Gli Stati Ue stanno cercando di depotenziare la prima direttiva comunitaria che dovrebbe tutelare la partecipazione pubblica di giornalisti, attivisti e difensori dei diritti umani, contro le azioni e querele temerarie (le cosiddette Slapp, Strategic Lawsuits Against Public Participation). Così, mentre nel corso di negoziati trilaterali si sta cercando un compromesso tra il testo e i documenti più avanzati proposti dalla commissione Ue e dal Parlamento, a Roma l’appello per una legge italiana e affinché la direttiva non venga stravolta è stato rilanciato dagli attori della società civile che sono parte della coalizione anti-Slapp (CASE). Gli stessi che si sono già appellati ai ministri della Giustizia dei singoli Stati. Invano, per ora, in Italia e non solo. “Non abbiamo ancora alcuna informazione su quale sia la posizione del nostro governo, speriamo di riuscire ad aprire un canale di interlocuzione con il Guardasigilli Carlo Nordio. Finché c’è spazio di manovra, vogliamo influenzare questo processo”, spiega Sielke Beata Kelner, ricercatrice dell’Osservatorio Balcani Caucaso e membro di CASE. Preoccupata anche perché nel testo proposto dagli Stati membri è “sparita la possibilità di un risarcimento danni per chi subisce una querela temeraria. Avrebbe un forte potere deterrente“. Ma non solo.
“Le Slapp costituiscono una forma di molestia legale che colpisce non solo la libertà di stampa, ma la libertà di espressione della società nel suo insieme”, continua. Mentre Vittorio di Trapani, presidente della Federazione nazionale stampa italiana (Fnsi), aggiunge: “Sono uno schiaffo in faccia non ai giornalisti, ma al diritto del cittadino ad essere informato“. Al primo evento di CASE Italia, organizzato a Roma, sono intervenuti giornalisti (
Nello Trocchia, Sara Manisera, Cecilia Anesi, Antonella Napoli), ma anche whistleblower come
Francesco Zambon, ex funzionario dell’Oms a cui è arrivata una richiesta di risarcimento danni da 2,5 milioni di euro dopo le sue denunce sulla gestione della pandemia. E attivisti ambientalisti, come
Antonio Tricarico di Recommon, ong
citata in giudizio per le azioni di campagna contro Eni sul cambiamento climatico.
“Dobbiamo domandarci quale sia lo stato di salute dello stato di diritto nel nostro Paese, dove una premier (Giorgia Meloni, ndr) ricorre alle querele temerarie per silenziare le critiche. Questo ci accosta al caso di studio più grave tra i paesi Ue, quello maltese, dove fu Joseph Muscat a querelare per diffamazione Daphne Caruana Galizia“, aggiunge Kelner. E ricorda come, quando la giornalista maltese venne fatta saltare in aria, avesse 46 cause aperte, azioni temerarie.

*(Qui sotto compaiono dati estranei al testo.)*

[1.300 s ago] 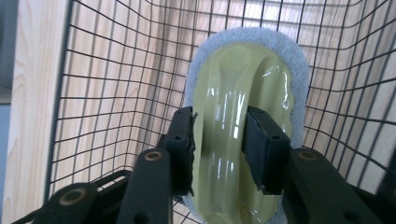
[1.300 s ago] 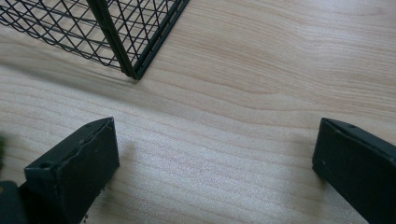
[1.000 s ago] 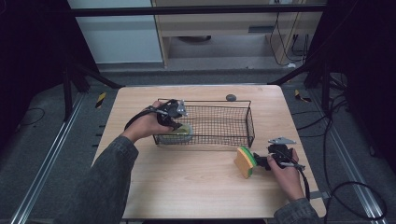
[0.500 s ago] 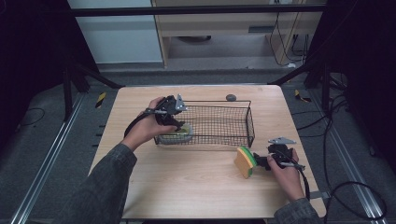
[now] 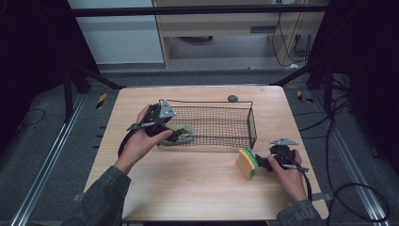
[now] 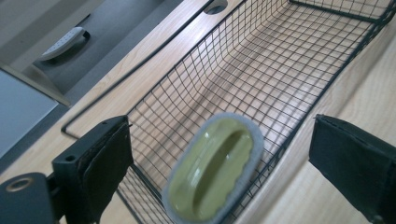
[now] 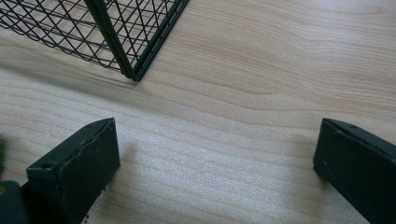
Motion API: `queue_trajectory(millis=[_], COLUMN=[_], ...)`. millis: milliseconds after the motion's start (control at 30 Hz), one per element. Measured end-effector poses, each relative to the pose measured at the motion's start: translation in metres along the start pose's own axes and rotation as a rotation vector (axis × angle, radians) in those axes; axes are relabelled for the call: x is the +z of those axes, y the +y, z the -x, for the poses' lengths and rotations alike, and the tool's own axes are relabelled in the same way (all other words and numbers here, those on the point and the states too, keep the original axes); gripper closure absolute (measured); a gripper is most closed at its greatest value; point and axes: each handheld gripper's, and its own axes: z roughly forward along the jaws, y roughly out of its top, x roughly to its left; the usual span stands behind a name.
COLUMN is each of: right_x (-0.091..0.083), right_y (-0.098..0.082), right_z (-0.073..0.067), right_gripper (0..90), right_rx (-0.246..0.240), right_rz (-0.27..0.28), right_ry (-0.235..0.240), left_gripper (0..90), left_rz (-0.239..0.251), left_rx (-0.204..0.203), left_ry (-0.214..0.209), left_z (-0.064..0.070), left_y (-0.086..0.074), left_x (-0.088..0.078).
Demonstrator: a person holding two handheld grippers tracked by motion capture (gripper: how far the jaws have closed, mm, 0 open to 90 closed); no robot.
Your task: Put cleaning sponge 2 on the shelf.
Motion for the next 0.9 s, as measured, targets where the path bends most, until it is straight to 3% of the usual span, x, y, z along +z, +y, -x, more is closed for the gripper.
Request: queue_trajectory(millis=[100, 133, 167, 200, 233, 333, 400, 433, 500, 533, 600, 633, 667, 733, 800, 900], right_x=[0.0, 0.0, -0.001, -0.001, -0.004, -0.009, -0.017, -0.019, -0.026, -0.029, -0.035, -0.035, -0.041, -0.042, -0.05, -0.06], right_y=[0.0, 0.0, 0.0, 0.0, 0.001, 0.001, 0.0, -0.001, -0.004, -0.005, -0.006, -0.006, -0.006, -0.006, -0.003, -0.001], right_z=[0.0, 0.0, 0.001, 0.001, 0.001, 0.003, 0.005, 0.006, 0.006, 0.006, 0.005, 0.005, 0.004, 0.003, -0.001, -0.006], right_gripper=[1.2, 1.2, 4.4, 4.4, 5.7, 6.3, 7.2, 7.4, 8.1, 8.0, 7.8, 7.8, 10.0, 10.9, 13.4, 14.4], right_rx=[0.002, 0.002, 0.0, 0.0, 0.008, 0.002, 0.004, -0.001, 0.004, 0.012, 0.026, 0.026, 0.016, 0.015, -0.021, -0.06], right_rz=[0.001, 0.001, -0.001, -0.001, -0.004, -0.001, -0.018, -0.028, -0.059, -0.071, -0.099, -0.099, -0.116, -0.12, -0.154, -0.183], right_ry=[0.0, 0.0, -0.002, -0.002, -0.004, -0.013, -0.033, -0.037, -0.044, -0.042, -0.025, -0.025, -0.006, 0.001, 0.014, 0.027], left_gripper=[5.0, 5.1, 5.1, 5.2, 5.3, 5.4, 5.4, 5.4, 5.4, 5.4, 5.6, 5.6, 5.7, 5.7, 6.0, 6.3], left_rz=[0.017, 0.017, 0.013, 0.013, 0.008, -0.001, -0.031, -0.031, -0.062, -0.062, -0.102, -0.102, -0.112, -0.114, -0.112, -0.136], left_rx=[-0.056, -0.056, -0.078, -0.078, -0.1, -0.11, -0.14, -0.14, -0.192, -0.192, -0.233, -0.233, -0.278, -0.297, -0.352, -0.363], left_ry=[0.02, 0.02, 0.018, 0.018, 0.024, 0.028, 0.032, 0.032, 0.039, 0.039, 0.03, 0.03, 0.017, 0.012, 0.018, 0.026], left_z=[0.007, 0.007, 0.011, 0.011, 0.017, 0.02, 0.022, 0.022, 0.024, 0.024, 0.024, 0.024, 0.022, 0.02, 0.016, 0.014], left_y=[-0.023, -0.023, -0.035, -0.035, -0.049, -0.062, -0.078, -0.078, -0.099, -0.099, -0.12, -0.12, -0.131, -0.134, -0.14, -0.145], left_x=[-0.009, -0.009, -0.008, -0.008, -0.009, -0.01, -0.014, -0.014, -0.011, -0.011, -0.006, -0.006, -0.005, -0.005, -0.002, 0.001])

Un caso, quello della giornalista uccisa, che “ha spinto le mobilitazioni della società civile, prima maltese e poi comunitaria, al fine di chiedere risposte alle istituzioni”, ricorda pure Linda Ravo, attivista di Liberties. Per questo ora le associazioni cercano di fare rete per impedire che la direttiva venga sterilizzata e resa inefficace. Anche perché poi la speranza è che si scateni un effetto domino nei singoli Paesi dal punto di vista normativo. “Sono anni che chiediamo una legge, ma nessun governo, di alcun colore politico, ha portato avanti alcun provvedimento, al contrario urgente per tutelare i cittadini”, spiega di Trapani. Anche perché, aggiunge – al di là dell’assenza di dati sistematici raccolti dagli Stati, ndr – “vediamo come le querele bavaglio siano in aumento. E ci preoccupa l’azione dei governi. Ricordiamo come in Italia diverse azioni temerarie sono lanciate da membri dell’esecutivo e della maggioranza parlamentare. E pure il presidente del Senato, Ignazio La Russa, ha minacciato una querela preventiva nei confronti di Report“. E Trapani conclude: “Oggi querelare un giornalista non ha un costo. Anche dovessero passare gli attuali disegni di legge in discussione in Parlamento la sanzione massima per chi dovesse querelare e quella querela si rivelasse infondata sarebbe di 10mila euro. Ma volete che la criminalità organizzata non si giochi una fiche per tentare di silenziare qualcuno?”.